They called him “Honest Abe.” The appellation comes from a story that when he worked as a store clerk he realized that a customer had been shortchanged and closed the store to walk to the customer’s house to return a few pennies. As he rose in the political world, he was not afraid to speak the truth, even if it would cost him.
Lincoln had a vision of community and a strong belief in the importance of preserving the Union. During the course of the Civil War he suspended the writ of habeas corpus in Maryland to arrest and detain people who supported secession, based on a clause in the Constitution that permitted such in times of war and insurrection.
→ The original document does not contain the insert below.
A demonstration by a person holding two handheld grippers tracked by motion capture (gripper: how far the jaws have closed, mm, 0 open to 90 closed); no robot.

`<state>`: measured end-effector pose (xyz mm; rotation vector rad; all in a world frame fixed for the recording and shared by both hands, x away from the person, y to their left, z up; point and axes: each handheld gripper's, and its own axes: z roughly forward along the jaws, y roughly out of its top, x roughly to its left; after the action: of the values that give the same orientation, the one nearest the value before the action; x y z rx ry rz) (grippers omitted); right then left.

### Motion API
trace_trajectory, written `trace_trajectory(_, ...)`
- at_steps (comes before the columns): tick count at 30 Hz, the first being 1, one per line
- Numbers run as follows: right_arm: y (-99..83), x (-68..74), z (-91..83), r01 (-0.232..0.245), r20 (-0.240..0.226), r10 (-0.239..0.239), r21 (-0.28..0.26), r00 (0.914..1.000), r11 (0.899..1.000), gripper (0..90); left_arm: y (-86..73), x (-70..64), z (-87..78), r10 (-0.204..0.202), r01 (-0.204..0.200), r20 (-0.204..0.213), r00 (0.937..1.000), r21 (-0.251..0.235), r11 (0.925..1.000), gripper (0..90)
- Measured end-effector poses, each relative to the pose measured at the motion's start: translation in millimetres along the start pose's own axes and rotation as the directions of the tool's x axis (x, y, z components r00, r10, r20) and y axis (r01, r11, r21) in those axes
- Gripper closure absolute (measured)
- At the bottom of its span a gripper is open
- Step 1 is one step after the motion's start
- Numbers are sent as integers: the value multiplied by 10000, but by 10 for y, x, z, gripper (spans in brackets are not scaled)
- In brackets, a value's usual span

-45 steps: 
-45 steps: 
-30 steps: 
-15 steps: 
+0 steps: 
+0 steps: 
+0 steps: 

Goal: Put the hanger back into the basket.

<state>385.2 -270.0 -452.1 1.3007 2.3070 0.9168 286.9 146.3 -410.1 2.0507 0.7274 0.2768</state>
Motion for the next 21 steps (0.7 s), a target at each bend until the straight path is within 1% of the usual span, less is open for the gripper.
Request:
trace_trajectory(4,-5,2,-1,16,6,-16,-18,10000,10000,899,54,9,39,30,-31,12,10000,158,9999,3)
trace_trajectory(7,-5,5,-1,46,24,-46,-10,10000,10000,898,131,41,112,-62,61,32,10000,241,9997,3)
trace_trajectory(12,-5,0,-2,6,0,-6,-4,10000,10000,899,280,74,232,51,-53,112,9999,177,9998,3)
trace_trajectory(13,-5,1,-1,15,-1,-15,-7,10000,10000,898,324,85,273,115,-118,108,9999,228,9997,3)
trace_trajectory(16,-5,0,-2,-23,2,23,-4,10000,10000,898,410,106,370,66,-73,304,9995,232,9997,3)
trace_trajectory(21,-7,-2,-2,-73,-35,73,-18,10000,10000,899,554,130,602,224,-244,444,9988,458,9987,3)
A man of many contradictions, he signed the Emancipation Proclamation although he did not embrace racial equality and used generals such as Grant and Sherman whose tactics cut into the heart of southern resistance while he spoke of mercy. In some ways he embodied many of our own internal contradictions as we seek to create a more perfect union and community.
Prayer for the Day
Caught between our past hopes and future dreams,
We cry to you, O God, to deliver us from our struggles of soul;
Anxious that we will not be able to restore our world as it once was,
We beseech you, O God, to point the way to a new way to live.
Hold us fast in your arms and bestow on us your wisdom
So we learn the path to justice and mercy.
In the name of him who points to us the way,
Even Christ Jesus our Lord, Amen.
Thoughts for the Day
The legitimate object of government is to do for the people, whatever they need to have done, but can not do at all, or can not so well do, for themselves – in their separate and individual capacities.
- Lincoln, Fragment on Government, July 1, 1854
With malice toward none, with charity for all, with firmness in the right as God gives us to see the right, let us strive on to finish the work we are in, to bind up the nation's wounds, to care for him who shall have borne the battle and for his widow and his orphan, to do all which may achieve and cherish a just and lasting peace among ourselves and with all nations.
- Lincoln, Second Inaugural Address
The Lord works vindication and justice for all who are oppessed.